Task instructions - Scan the records below for the word "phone". Copy each line where it appears.

Start of Source information

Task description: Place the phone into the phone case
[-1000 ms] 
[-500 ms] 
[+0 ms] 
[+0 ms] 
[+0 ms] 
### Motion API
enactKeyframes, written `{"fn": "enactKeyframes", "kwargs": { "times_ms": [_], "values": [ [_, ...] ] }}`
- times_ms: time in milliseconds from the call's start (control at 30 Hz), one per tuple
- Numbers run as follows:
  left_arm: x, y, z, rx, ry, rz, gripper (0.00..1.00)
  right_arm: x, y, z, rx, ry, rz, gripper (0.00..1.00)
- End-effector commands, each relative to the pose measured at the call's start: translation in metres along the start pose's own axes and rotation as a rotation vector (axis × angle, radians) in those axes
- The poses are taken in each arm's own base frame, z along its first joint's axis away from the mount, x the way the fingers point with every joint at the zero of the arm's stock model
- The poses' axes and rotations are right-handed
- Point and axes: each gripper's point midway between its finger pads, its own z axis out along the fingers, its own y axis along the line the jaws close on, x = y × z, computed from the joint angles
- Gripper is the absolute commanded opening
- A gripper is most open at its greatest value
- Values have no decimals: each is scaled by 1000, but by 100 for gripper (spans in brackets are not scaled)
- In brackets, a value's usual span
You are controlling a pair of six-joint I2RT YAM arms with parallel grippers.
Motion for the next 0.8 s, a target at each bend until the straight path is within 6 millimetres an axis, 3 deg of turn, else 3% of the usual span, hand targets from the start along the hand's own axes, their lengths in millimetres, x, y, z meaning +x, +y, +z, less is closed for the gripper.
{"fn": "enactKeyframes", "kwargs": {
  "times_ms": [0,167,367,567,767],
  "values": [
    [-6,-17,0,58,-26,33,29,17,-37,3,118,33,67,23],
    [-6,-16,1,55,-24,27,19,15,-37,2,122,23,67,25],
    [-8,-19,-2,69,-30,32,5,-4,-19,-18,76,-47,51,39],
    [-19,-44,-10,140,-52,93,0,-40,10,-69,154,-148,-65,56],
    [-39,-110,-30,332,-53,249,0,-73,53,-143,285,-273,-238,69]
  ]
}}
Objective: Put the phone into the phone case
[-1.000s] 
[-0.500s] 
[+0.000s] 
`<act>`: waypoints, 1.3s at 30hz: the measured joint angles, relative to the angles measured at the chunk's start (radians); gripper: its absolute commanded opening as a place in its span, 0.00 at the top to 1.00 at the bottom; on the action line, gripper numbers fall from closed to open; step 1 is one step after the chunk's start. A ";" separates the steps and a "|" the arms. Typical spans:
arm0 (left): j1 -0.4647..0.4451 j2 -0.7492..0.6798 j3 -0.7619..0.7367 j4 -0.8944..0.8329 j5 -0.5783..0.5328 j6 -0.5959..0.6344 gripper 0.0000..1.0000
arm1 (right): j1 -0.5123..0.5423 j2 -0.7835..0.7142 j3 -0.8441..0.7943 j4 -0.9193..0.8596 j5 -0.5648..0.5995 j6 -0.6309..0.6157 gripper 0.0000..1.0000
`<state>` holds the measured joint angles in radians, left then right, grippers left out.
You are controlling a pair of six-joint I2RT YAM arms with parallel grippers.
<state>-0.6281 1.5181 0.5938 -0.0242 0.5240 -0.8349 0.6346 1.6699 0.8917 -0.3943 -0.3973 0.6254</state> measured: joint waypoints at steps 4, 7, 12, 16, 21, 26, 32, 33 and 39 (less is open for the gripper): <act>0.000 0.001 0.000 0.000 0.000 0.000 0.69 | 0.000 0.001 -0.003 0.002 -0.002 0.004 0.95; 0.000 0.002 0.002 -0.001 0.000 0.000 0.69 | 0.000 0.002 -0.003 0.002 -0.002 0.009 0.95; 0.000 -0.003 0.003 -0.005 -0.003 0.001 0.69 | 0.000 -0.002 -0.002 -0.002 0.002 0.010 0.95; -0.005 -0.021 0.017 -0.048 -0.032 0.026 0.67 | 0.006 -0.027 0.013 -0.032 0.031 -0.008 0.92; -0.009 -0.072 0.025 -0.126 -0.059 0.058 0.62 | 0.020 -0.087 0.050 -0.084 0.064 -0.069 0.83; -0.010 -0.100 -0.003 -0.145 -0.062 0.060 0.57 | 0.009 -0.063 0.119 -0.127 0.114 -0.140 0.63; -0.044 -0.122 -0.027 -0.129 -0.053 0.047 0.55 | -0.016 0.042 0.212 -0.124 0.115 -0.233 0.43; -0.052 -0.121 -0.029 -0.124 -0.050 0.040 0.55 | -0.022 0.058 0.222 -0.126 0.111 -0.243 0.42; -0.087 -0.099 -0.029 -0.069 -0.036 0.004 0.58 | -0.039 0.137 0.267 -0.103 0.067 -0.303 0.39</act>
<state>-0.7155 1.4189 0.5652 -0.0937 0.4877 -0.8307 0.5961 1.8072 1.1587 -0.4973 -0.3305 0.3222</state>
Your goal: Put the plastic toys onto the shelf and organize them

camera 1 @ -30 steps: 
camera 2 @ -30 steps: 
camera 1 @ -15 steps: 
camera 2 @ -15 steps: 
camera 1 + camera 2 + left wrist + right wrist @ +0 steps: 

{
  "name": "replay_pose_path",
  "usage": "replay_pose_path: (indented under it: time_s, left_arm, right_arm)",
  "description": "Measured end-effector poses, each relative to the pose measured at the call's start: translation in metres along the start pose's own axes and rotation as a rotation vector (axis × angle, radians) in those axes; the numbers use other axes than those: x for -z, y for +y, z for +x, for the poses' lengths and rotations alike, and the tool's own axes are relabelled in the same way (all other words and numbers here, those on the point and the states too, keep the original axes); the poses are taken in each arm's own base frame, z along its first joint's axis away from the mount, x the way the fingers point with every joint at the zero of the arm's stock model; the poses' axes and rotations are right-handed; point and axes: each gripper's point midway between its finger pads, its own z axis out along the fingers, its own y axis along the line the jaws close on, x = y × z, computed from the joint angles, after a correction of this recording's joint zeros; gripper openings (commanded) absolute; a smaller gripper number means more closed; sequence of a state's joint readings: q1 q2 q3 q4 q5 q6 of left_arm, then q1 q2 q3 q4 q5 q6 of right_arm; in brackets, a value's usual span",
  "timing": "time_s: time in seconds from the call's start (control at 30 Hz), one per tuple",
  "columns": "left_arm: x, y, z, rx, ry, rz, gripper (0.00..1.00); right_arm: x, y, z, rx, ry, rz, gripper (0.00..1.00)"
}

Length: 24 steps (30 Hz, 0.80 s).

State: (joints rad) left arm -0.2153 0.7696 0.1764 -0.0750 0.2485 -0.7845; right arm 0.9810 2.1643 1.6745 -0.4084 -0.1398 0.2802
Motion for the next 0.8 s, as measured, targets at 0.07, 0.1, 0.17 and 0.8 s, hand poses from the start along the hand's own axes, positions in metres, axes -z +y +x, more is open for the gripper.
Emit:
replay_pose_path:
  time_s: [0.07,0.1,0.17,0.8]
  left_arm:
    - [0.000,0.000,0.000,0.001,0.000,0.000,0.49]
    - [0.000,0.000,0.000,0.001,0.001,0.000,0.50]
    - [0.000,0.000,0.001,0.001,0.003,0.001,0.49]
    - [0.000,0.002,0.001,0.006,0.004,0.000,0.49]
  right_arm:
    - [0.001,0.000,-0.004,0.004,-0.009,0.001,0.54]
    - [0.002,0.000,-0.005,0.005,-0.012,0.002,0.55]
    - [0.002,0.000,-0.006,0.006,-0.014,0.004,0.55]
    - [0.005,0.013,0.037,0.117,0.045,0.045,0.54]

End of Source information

Exercise solution -
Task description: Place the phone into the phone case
Objective: Put the phone into the phone case

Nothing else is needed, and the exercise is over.